Work item:
Pictures are to be left out, and the rest of the records reproduced exactly.

[Records drawn from a dataset]
◇ ◇ ◇ ◇

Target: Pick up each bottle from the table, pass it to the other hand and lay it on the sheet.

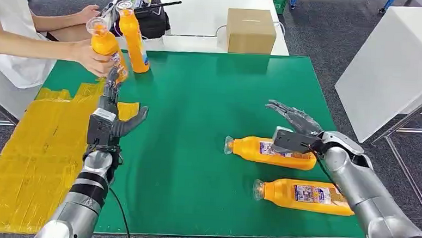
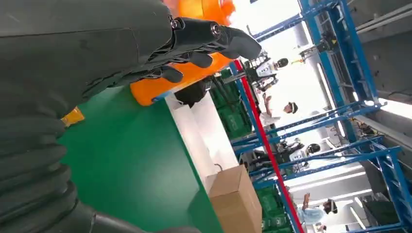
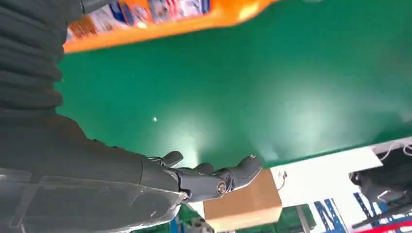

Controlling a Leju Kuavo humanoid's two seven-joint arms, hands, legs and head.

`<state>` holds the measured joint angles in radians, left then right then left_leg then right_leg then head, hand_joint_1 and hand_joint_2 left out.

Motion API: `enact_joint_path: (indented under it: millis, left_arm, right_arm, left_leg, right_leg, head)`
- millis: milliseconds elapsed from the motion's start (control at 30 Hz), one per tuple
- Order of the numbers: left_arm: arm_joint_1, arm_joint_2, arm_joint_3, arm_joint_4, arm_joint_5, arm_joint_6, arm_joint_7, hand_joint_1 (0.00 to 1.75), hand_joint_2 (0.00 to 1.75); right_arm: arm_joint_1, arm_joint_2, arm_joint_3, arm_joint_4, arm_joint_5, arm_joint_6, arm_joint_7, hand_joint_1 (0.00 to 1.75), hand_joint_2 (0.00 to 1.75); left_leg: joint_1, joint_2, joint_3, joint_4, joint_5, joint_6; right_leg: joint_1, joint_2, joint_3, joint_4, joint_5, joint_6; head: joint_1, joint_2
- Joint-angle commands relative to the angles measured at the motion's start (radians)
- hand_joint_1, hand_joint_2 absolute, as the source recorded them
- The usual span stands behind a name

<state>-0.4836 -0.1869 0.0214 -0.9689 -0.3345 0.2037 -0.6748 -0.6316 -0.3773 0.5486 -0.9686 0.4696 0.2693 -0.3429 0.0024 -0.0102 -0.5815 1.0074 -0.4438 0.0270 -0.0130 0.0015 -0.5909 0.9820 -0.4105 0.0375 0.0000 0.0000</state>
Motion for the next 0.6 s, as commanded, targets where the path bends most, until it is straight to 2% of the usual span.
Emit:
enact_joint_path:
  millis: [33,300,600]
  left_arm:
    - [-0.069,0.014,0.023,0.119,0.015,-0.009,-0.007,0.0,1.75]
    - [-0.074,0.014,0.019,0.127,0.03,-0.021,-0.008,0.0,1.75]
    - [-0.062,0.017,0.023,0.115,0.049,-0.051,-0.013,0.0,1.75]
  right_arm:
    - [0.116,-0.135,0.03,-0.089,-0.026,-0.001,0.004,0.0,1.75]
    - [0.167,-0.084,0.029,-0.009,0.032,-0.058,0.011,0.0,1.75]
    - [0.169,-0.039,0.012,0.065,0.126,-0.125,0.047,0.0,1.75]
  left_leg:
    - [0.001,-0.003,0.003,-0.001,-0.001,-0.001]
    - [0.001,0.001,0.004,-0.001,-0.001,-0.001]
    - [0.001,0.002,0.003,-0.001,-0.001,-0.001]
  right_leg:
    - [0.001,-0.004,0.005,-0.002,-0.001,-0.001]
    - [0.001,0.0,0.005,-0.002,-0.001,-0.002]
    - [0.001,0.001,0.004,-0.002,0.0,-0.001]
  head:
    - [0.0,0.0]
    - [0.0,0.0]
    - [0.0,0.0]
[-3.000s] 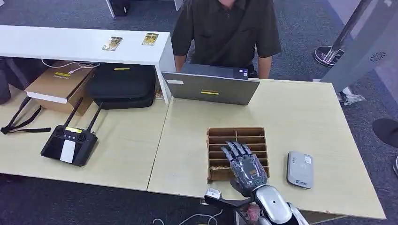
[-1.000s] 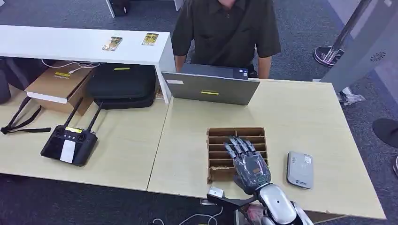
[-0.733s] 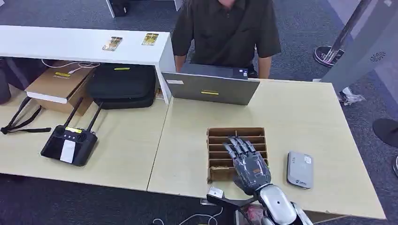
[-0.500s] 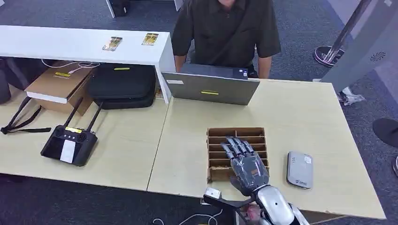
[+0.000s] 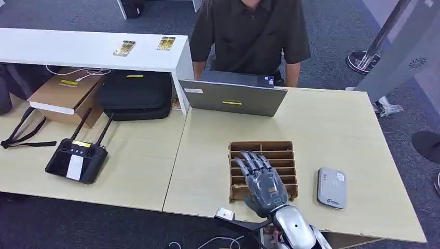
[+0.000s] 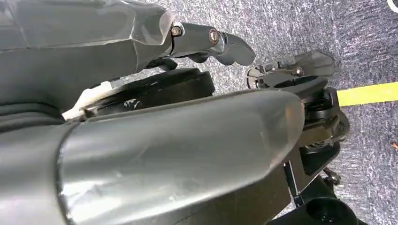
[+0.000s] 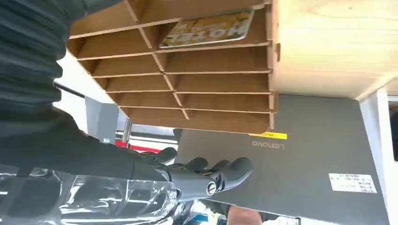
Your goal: Pass the card to the sensor for recognition and then transmit it.
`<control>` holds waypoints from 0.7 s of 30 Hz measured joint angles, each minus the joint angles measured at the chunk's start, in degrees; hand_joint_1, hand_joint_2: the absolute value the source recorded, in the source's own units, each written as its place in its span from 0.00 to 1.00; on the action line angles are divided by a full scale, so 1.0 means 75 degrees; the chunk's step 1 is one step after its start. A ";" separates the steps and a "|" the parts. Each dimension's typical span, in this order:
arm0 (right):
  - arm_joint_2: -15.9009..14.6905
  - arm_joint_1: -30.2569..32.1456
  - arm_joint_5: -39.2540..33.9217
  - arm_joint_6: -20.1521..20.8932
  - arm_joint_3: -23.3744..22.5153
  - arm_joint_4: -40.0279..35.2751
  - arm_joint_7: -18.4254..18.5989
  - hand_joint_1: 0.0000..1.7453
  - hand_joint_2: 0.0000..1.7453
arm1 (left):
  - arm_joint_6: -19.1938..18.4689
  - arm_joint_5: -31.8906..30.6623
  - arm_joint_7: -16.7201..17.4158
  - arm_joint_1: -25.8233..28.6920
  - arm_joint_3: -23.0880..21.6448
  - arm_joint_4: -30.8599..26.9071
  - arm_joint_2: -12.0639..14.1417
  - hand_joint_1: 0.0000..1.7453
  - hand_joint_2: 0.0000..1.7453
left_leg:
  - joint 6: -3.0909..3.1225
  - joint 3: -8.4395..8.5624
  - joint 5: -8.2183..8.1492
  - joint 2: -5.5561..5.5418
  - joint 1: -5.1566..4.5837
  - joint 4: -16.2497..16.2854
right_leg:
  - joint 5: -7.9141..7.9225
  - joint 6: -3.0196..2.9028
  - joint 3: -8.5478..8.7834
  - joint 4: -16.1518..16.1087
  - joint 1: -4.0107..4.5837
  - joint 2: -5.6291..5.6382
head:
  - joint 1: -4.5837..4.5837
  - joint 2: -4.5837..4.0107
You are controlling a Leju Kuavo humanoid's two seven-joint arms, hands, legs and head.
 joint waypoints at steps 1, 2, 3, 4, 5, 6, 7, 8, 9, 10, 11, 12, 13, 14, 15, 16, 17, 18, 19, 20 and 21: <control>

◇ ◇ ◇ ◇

Solution to this exercise:
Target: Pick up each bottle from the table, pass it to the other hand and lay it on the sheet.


Controlling a Leju Kuavo humanoid's two seven-joint arms, hands, legs and head.

`<state>` holds the measured joint angles in radians, left then right then left_leg then right_leg then head, hand_joint_1 and hand_joint_2 left out.

Motion API: `enact_joint_path: (indented under it: millis, left_arm, right_arm, left_leg, right_leg, head)`
- millis: milliseconds elapsed from the motion's start (control at 30 Hz), one per tuple
- Order of the numbers: left_arm: arm_joint_1, arm_joint_2, arm_joint_3, arm_joint_4, arm_joint_5, arm_joint_6, arm_joint_7, hand_joint_1 (0.00 to 1.75), hand_joint_2 (0.00 to 1.75); right_arm: arm_joint_1, arm_joint_2, arm_joint_3, arm_joint_4, arm_joint_5, arm_joint_6, arm_joint_7, hand_joint_1 (0.00 to 1.75), hand_joint_2 (0.00 to 1.75); left_leg: joint_1, joint_2, joint_3, joint_4, joint_5, joint_6; right_leg: joint_1, joint_2, joint_3, joint_4, joint_5, joint_6; head: joint_1, joint_2
- Joint-angle commands relative to the angles measured at the motion's start (radians)
- hand_joint_1, hand_joint_2 absolute, as the source recorded them
- The usual span stands behind a name

<state>-0.4836 -0.1869 0.0214 -0.9689 -0.3345 0.2037 -0.6748 -0.6316 -0.3773 0.5486 -0.9686 0.4696 0.2693 -0.3429 0.0024 -0.0102 -0.5815 1.0074 -0.4438 0.0270 -0.0130 0.0015 -0.5909 0.9820 -0.4105 0.0375 0.0000 0.0000</state>
Motion for the next 0.6 s, as commanded, targets where the path bends most, until it is straight to 2% of the usual span.
Emit:
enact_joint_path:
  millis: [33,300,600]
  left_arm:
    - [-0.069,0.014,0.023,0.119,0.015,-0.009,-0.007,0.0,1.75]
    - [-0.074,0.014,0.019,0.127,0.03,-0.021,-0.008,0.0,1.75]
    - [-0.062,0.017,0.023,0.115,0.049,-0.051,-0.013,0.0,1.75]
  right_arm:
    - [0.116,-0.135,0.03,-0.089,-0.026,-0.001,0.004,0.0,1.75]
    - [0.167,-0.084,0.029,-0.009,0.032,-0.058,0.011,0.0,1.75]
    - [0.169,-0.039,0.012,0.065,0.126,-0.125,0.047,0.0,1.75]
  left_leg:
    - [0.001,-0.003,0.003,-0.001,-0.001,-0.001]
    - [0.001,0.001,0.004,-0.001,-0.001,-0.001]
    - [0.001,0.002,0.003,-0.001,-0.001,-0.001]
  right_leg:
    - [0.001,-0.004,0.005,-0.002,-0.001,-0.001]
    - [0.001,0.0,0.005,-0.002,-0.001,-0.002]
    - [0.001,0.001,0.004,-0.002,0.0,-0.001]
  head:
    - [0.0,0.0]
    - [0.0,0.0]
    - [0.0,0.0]
[-3.000s] 
[-1.000s] 
[-0.733s] 
[-0.500s] 
[+0.000s] 
[+0.000s] 
[+0.000s] 
Your goal: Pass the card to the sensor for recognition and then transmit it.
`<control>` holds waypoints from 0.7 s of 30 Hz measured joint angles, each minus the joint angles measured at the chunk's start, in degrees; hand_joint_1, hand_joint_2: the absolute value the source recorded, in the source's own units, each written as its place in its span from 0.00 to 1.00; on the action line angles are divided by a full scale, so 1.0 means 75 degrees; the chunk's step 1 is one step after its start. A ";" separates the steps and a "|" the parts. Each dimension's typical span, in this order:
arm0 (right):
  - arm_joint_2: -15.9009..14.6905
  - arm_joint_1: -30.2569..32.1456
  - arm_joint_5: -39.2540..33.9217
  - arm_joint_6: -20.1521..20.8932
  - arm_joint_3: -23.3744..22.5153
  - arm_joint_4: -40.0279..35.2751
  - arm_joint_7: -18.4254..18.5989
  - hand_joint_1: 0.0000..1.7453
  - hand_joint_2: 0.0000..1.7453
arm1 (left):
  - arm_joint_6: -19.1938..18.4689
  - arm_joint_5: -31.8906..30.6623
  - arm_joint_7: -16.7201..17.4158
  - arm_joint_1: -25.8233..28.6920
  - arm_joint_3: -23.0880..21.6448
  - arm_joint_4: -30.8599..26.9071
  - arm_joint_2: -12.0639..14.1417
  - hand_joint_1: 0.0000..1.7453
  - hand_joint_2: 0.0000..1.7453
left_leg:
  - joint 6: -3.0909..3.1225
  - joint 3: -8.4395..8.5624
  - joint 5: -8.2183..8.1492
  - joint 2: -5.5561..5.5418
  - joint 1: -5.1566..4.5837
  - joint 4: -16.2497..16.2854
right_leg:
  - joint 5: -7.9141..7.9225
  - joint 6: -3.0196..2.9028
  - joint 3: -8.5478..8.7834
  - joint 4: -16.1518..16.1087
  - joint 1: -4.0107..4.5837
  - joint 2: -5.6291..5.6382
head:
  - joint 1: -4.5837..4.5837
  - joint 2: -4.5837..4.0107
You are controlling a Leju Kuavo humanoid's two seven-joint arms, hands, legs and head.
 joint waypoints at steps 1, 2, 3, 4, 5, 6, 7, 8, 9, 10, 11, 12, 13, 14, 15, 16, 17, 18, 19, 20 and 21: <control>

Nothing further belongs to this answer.